Certainly Kyle Guy has received the brunt of the questions, which is only natural because of his well-publicized anxiety issues and how he addressed, embraced that defeat to UMBC rather than running from it as therapy.

His avatar on his Twitter, his screensaver on his phone bear the pain of last March. The photo of him on his knees, crying, while UMBC celebrates in the background, has been a daily reminder of his anguish, his team’s sorrow. There’s also a sports page similar hanging on the wall of his apartment.

Guy hasn’t wanted to forget. He’s used those not only as therapy but as fuel to inspire him to never let it happen again, to get to the Final Four, which was last year’s goal as a No. 1 seed.

“I think we started believing in ourselves since the loss last year, in a way that’s different than any other team I’ve been a part of,” Guy said Sunday. “Obviously last year we thought that we could win it all. We were 31-3, best team in the country, and we had a chance … I don’t know if that was hope, or belief.

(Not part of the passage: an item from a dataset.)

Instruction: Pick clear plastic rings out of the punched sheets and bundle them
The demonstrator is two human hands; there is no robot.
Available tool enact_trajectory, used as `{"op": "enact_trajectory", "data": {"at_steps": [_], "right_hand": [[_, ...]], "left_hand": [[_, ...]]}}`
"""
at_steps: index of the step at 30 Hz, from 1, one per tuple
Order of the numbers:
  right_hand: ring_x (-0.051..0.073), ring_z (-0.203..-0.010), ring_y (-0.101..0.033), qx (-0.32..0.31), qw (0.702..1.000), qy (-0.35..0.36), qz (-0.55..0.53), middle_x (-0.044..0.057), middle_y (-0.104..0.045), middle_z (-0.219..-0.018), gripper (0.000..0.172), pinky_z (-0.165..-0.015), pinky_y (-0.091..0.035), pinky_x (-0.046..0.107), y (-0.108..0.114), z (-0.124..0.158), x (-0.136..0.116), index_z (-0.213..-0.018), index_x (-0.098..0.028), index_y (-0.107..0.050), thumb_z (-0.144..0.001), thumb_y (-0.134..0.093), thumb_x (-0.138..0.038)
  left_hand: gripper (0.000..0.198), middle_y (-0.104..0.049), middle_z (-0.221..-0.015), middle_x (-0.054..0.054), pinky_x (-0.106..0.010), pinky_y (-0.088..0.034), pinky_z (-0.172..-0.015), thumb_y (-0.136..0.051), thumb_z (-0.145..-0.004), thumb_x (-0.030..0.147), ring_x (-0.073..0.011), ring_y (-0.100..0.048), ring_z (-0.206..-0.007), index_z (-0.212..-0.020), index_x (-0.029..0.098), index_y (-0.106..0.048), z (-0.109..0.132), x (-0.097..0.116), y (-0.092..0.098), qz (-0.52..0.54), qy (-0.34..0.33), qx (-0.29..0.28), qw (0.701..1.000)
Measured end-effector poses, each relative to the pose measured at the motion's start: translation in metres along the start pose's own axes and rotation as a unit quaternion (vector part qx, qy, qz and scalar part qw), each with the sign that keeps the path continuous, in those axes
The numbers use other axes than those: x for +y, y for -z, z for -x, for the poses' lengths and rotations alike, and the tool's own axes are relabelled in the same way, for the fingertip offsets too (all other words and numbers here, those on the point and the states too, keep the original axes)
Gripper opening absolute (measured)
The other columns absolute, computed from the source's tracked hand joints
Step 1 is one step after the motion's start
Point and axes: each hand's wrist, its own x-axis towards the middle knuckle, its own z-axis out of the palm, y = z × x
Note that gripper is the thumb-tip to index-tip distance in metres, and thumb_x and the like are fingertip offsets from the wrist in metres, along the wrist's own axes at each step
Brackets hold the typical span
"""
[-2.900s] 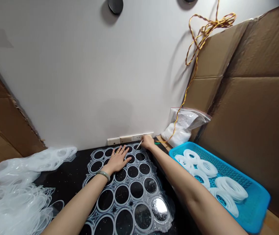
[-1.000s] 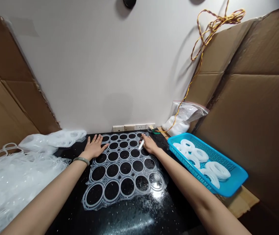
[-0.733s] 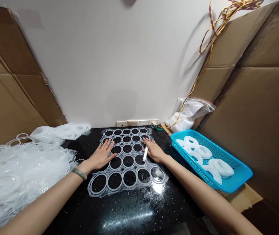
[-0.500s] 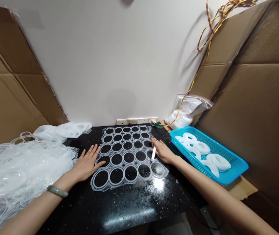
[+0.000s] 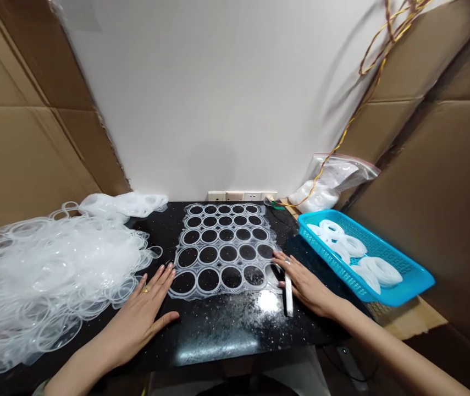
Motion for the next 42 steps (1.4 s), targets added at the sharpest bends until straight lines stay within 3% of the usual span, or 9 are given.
{"op": "enact_trajectory", "data": {"at_steps": [3, 6, 7, 10, 15, 18, 21, 32, 42], "right_hand": [[0.029, -0.133, -0.045, 0.063, 0.998, -0.013, -0.005, 0.015, -0.052, -0.141, 0.048, -0.111, -0.035, 0.053, 0.010, 0.003, -0.004, -0.142, -0.019, -0.043, -0.097, -0.044, -0.035], [0.024, -0.093, -0.068, 0.058, 0.992, -0.048, -0.097, 0.010, -0.072, -0.098, 0.041, -0.085, -0.054, 0.041, 0.027, -0.014, -0.032, -0.134, -0.019, -0.052, -0.101, -0.034, -0.035], [0.022, -0.081, -0.068, 0.041, 0.988, -0.048, -0.143, 0.008, -0.072, -0.089, 0.041, -0.077, -0.055, 0.036, 0.032, -0.024, -0.047, -0.129, -0.019, -0.057, -0.102, -0.030, -0.036], [0.019, -0.082, -0.065, 0.017, 0.971, 0.023, -0.238, 0.009, -0.070, -0.096, 0.040, -0.075, -0.052, 0.032, 0.033, -0.065, -0.096, -0.107, -0.018, -0.068, -0.101, -0.035, -0.038], [0.015, -0.069, -0.058, -0.072, 0.918, 0.071, -0.384, 0.006, -0.065, -0.078, 0.037, -0.062, -0.048, 0.026, -0.008, -0.126, -0.154, -0.091, -0.015, -0.070, -0.096, -0.048, -0.045], [0.013, -0.064, -0.057, -0.115, 0.871, 0.049, -0.476, 0.005, -0.065, -0.078, 0.035, -0.057, -0.046, 0.023, -0.035, -0.144, -0.166, -0.086, -0.013, -0.069, -0.088, -0.060, -0.047], [0.012, -0.062, -0.057, -0.142, 0.853, 0.030, -0.501, 0.005, -0.065, -0.077, 0.033, -0.056, -0.045, 0.022, -0.049, -0.151, -0.167, -0.082, -0.012, -0.068, -0.086, -0.064, -0.045], [0.011, -0.061, -0.055, -0.121, 0.880, 0.016, -0.459, 0.004, -0.063, -0.073, 0.030, -0.054, -0.043, 0.022, -0.059, -0.147, -0.162, -0.080, -0.012, -0.068, -0.089, -0.061, -0.040], [0.016, -0.084, -0.061, -0.073, 0.935, 0.178, -0.298, 0.008, -0.066, -0.096, 0.025, -0.073, -0.051, 0.028, -0.047, -0.136, -0.166, -0.098, -0.019, -0.071, -0.098, -0.050, -0.032]], "left_hand": [[0.080, -0.023, -0.158, -0.011, -0.054, -0.030, -0.113, -0.046, -0.095, 0.055, -0.0314, -0.026, -0.144, -0.155, 0.021, -0.007, 0.011, 0.015, 0.007, 0.007, 0.016, 0.018, 1.000], [0.068, -0.032, -0.155, -0.009, -0.049, -0.035, -0.113, -0.047, -0.097, 0.045, -0.0275, -0.032, -0.142, -0.154, 0.023, -0.018, 0.018, 0.036, 0.012, 0.041, 0.012, 0.039, 0.998], [0.063, -0.036, -0.153, -0.008, -0.047, -0.037, -0.112, -0.048, -0.098, 0.042, -0.0262, -0.035, -0.140, -0.153, 0.023, -0.023, 0.021, 0.042, 0.013, 0.055, 0.006, 0.047, 0.997], [0.054, -0.048, -0.146, -0.007, -0.042, -0.043, -0.109, -0.051, -0.097, 0.034, -0.0243, -0.044, -0.135, -0.148, 0.023, -0.036, 0.026, 0.057, 0.008, 0.089, -0.004, 0.069, 0.994], [0.047, -0.051, -0.143, -0.009, -0.044, -0.045, -0.108, -0.050, -0.097, 0.029, -0.0257, -0.047, -0.132, -0.143, 0.019, -0.045, 0.030, 0.066, 0.001, 0.096, 0.000, 0.076, 0.992], [0.046, -0.050, -0.144, -0.009, -0.046, -0.044, -0.108, -0.049, -0.098, 0.029, -0.0267, -0.046, -0.132, -0.142, 0.018, -0.045, 0.030, 0.068, 0.002, 0.088, 0.003, 0.068, 0.994], [0.047, -0.049, -0.145, -0.009, -0.046, -0.043, -0.108, -0.049, -0.097, 0.030, -0.0271, -0.046, -0.132, -0.142, 0.017, -0.045, 0.030, 0.069, 0.003, 0.091, 0.014, 0.063, 0.994], [0.046, -0.051, -0.143, -0.010, -0.045, -0.044, -0.106, -0.051, -0.096, 0.030, -0.0275, -0.047, -0.130, -0.140, 0.016, -0.048, 0.028, 0.070, 0.003, 0.099, 0.017, 0.070, 0.993], [0.039, -0.054, -0.138, -0.010, -0.046, -0.044, -0.106, -0.050, -0.096, 0.027, -0.0276, -0.050, -0.126, -0.134, 0.017, -0.054, 0.028, 0.073, 0.000, 0.127, 0.037, 0.081, 0.988]]}}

“I know this year that there was a belief, as soon as that buzzer sounded last year, that we were going to do something special this year,” Guy added.

After last season concluded, the UVA guard took a lot of time for himself, doing anything that was therapeutic so that he could become a stronger person. He said it’s not hard to detect the growth from that moment.

Fans can see it in the team, too.

When the Cavaliers were down 10 points in the first half to another No. 16 seed in Gardner-Webb in the first round of the tournament, the nation was wondering, here we go again.

The team didn’t.

“We didn’t panic,” Guy said. “We just buckled down and tried to take care of business. I’m really proud of the way that everyone’s grown.”

One day removed from making three pressure free throws with a trip to the NCAA championship game on the line, 72,000 screaming fans in the U.S. Bank Stadium, a national TV audience, Guy would either send the game into overtime, win it, or lose it with those three shots.

For a guy — no pun intended — that used to suffer from anxiety, it would have been understandable had he melted under such pressure. Instead, he calmly made all three, the third after Auburn coach Bruce Pearl called a time out in an attempt to freeze him.

“I think all of my life has led to this,” Guy said. “Everything that I’ve been through made it a lot easier to hone in and try to knock down the free throws. I said that I was terrified. It was a good terrified, though, a good nervousness in my stomach like, ‘This is my chance,’ type of thing.

“I don’t know where it comes from. I know that my family’s always been behind me and I got to look at them before I shot the free throws.”

Bennett has tried to help his junior shooting guard in various ways in order to battle through all the ordeal.

“The best thing I could do for Kyle is I pray for him a lot,” Bennett said. “I do, and I’m there for him. We have a saying, be kind because everyone you meet is facing a hard battle.

“Some things you have to work through with yourself and the right kind of of help, and [Guy’s] very honest about it,” Bennett continued. “I try to encourage him and challenge him and be there for him, coach him hard.”

Guy, his coaches, his teammates are together in this journey, through the easy wins and the miracle wins, such as their last two games in the NCAA Tournament.

Is getting to the national championship in such a dramatic manner some sort of karma?

“I’m just incredibly thankful,” Bennett said. “In a way [UMBC] is a painful gift. It did draw us nearer to each other as a team. I think it helped us as coaches.”

But karma?

“That karmic payback, I don’t know,” Bennett grinned. “I knew it was going to be a significant year in all our lives. I just knew we needed each other.

“I knew it was going to be a really important marked year for all of us in our lives, and it’s certainly playing out that way.”

It plays out to the end Monday night, with one team climbing the ladder to cut down the net to “One Shining Moment,” every coach, every player’s dream.